### PROBLEM TO WORK ON
If "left" shows up in a line of the material, return that line.
*** SOURCE MATERIAL Section Begins ***
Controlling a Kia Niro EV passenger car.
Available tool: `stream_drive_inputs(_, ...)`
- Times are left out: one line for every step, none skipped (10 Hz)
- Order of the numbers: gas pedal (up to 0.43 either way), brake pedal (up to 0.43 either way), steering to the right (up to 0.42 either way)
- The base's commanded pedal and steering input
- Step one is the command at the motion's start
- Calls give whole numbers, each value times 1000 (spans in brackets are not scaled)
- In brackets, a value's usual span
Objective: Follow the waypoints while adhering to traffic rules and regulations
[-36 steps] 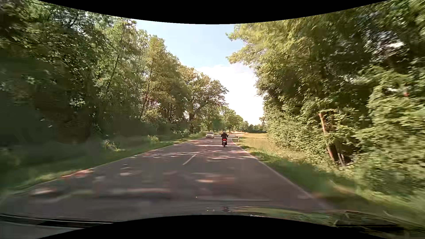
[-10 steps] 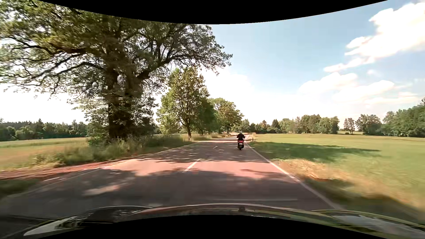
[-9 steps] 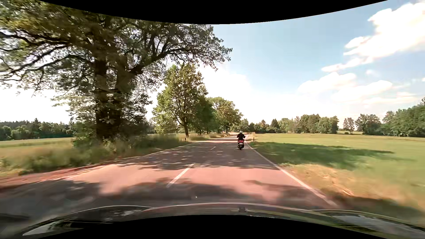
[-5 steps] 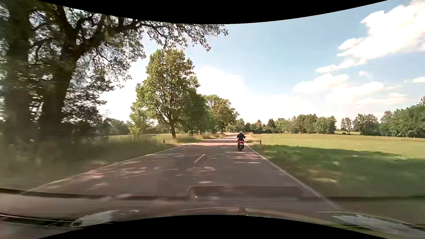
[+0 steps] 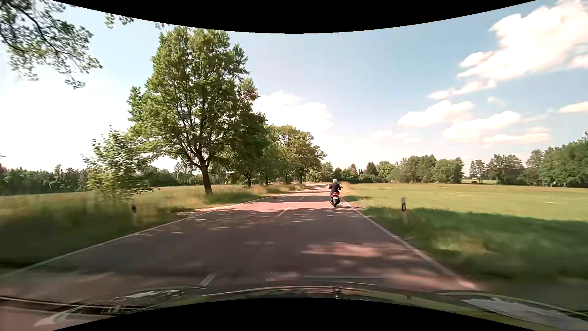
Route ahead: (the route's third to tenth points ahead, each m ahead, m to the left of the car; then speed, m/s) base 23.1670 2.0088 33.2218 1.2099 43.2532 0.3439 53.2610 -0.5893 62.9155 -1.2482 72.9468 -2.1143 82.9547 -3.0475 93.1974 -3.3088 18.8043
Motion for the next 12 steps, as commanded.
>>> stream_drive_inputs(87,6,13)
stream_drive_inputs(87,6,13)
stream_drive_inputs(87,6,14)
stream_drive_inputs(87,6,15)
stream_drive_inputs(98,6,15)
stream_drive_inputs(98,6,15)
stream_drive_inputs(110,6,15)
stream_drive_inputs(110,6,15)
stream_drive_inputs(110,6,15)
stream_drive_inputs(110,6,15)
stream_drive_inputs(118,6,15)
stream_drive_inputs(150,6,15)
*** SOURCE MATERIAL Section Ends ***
### WORKED SOLUTION
- Times are left out: one line for every step, none skipped (10 Hz)
Route ahead: (the route's third to tenth points ahead, each m ahead, m to the left of the car; then speed, m/s) base 23.1670 2.0088 33.2218 1.2099 43.2532 0.3439 53.2610 -0.5893 62.9155 -1.2482 72.9468 -2.1143 82.9547 -3.0475 93.1974 -3.3088 18.8043

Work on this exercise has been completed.